Before applying Clean Ride for the first time you need to start with a very clean chain since the wax will not mix well with the oil that might already be on your chain. I have found that White Lightning Clean Streak Degreaser works extremely well for this purpose. Once your chain is clean, just pour Clean Ride on the chain as you turn it, let it sit for a few minutes and then wipe off the excess. I use a small air compressor to blow the dirt off of my chain after every ride and I re-apply the Clean Ride about every 100 miles. If you don’t have an air compressor just use a small cotton cloth (an old T-shirt) to wipe off the dirt after each ride. You will find that dirt, sand and road grime does not stick to your chain once you start using Clean Ride. This means you are not going to have globs of oil flying off of your chain if you get caught out in the rain. Clean Ride retails for around $10.00 for a 4 ounce bottle. I think I have seen White Lightning Clean Ride at every bike shop I’ve ever been in, so you shouldn’t have any trouble finding it.
While White Lightning Clean Ride is fantastic for most purposes, I prefer to use Boeshield T-9 on my winter bikes and the ones I use for riding in the rain. The first time I saw a can of Boeshield T-9 in a bike shop I was a bit surprised because I already had several cans of it in my garage but had never even thought of using it on my bikes. I live between Chicago and Milwaukee and all of my woodworking tools are stored in an unheated garage, so to keep them from rusting I spray them with Boeshield T-9. I also use it on my snow-blower. My favorite use for it had always been on my table saw—not only did it keep the table from rusting, but it provided an extremely slick surface for the wood to slide over.
Boeshield T-9 was developed by The Boeing Company (the folks who make those pretty planes). This product has a solvent and paraffin wax base and uses neither Silicone or Teflon. The solvent penetrates deep through other lubricants, but I would recommend you clean the surface first before you use Boeshield T-9 if for no other reason than it looks better that way.

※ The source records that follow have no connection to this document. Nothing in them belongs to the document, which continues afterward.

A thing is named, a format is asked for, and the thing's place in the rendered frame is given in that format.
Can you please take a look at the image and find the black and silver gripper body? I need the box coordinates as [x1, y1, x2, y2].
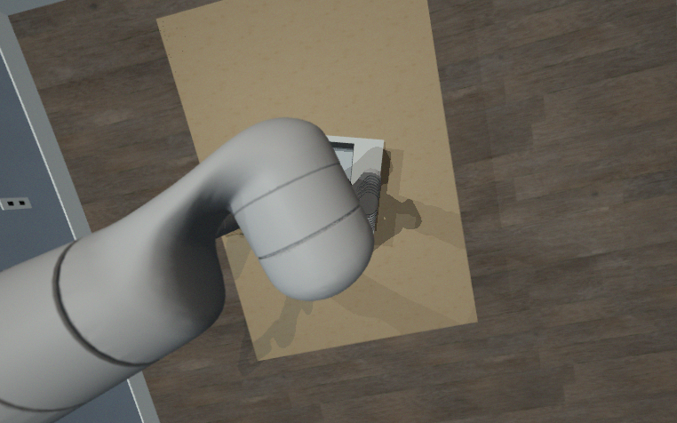
[349, 169, 381, 230]

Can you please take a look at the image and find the grey square sink basin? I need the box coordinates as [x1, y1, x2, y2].
[326, 135, 384, 185]

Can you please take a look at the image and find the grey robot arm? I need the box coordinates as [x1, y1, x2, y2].
[0, 117, 374, 423]

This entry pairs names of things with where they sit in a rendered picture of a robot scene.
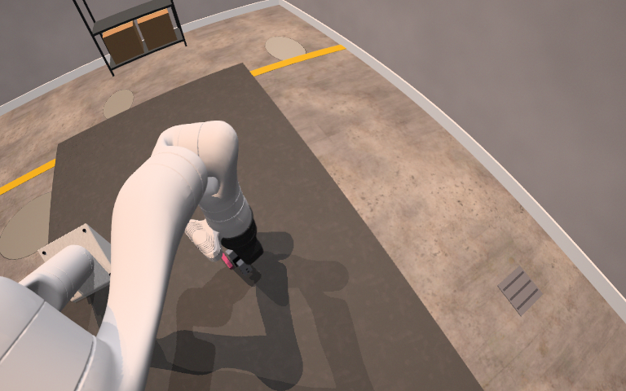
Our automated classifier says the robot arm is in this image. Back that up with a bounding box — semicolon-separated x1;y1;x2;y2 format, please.
0;121;244;391

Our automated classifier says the pink rod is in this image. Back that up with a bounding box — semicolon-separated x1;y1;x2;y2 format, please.
222;254;234;270

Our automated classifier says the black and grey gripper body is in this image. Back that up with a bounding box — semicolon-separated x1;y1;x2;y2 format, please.
184;197;263;265

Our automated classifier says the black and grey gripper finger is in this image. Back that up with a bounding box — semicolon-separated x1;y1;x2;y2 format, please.
236;259;253;276
226;249;240;267

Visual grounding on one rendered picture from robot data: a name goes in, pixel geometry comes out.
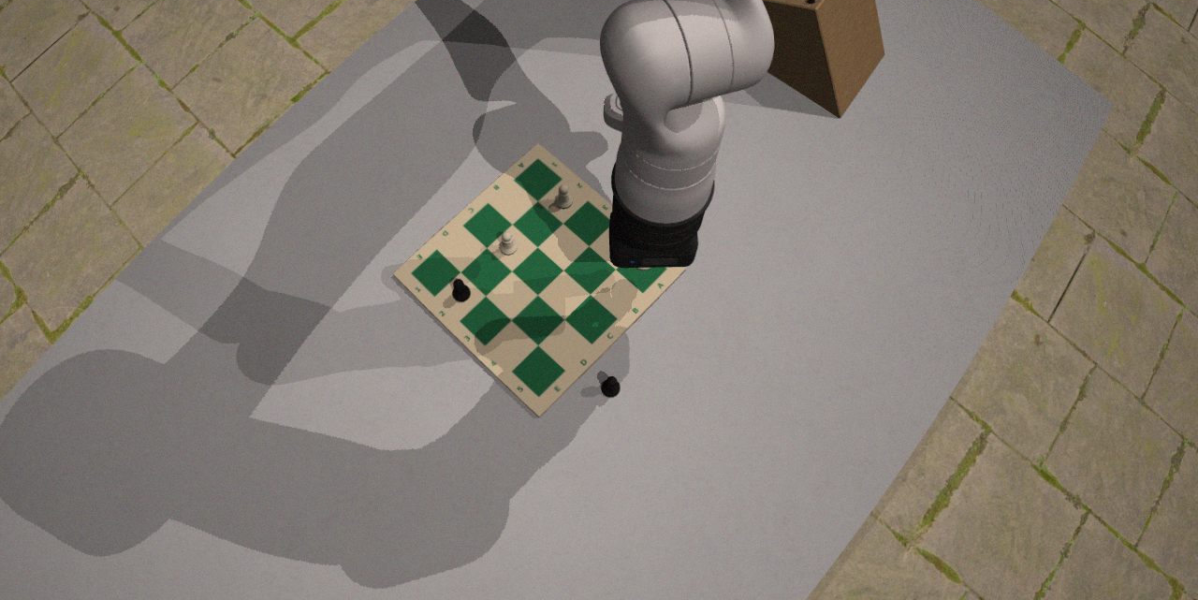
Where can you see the white pawn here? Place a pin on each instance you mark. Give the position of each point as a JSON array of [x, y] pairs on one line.
[[564, 200], [508, 245]]

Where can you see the black pawn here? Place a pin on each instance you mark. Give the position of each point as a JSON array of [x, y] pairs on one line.
[[610, 387], [461, 294]]

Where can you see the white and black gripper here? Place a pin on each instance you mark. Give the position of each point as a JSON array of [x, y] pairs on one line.
[[648, 220]]

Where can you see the green and cream chessboard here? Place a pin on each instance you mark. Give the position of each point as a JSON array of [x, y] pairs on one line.
[[540, 318]]

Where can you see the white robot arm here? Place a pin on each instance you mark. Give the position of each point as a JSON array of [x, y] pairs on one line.
[[659, 54]]

Boeshield T-9 dries quickly, but it is best to let it dry for a couple of hours before wiping off the excess. This will leave you with an incredible barrier against rain, mud, snow, ice, salt and road grime. The bike I reserve for riding in the rain is coated with this stuff! My winter bike is fed a steady diet of ice and road salt, but it still looks great because of the protection Boeshield T-9 provides. Boeshield T-9 is suitable for use on derailleurs, brake cables, pivot points and the chain.
Boeshield T-9 is available in different sizes, from one ounce bottles up to gallon containers, and in aerosol cans. Regardless of what form you buy it in, Boeshield T-9 has exactly the same formula. The 12-ounce aerosol can retails for $18.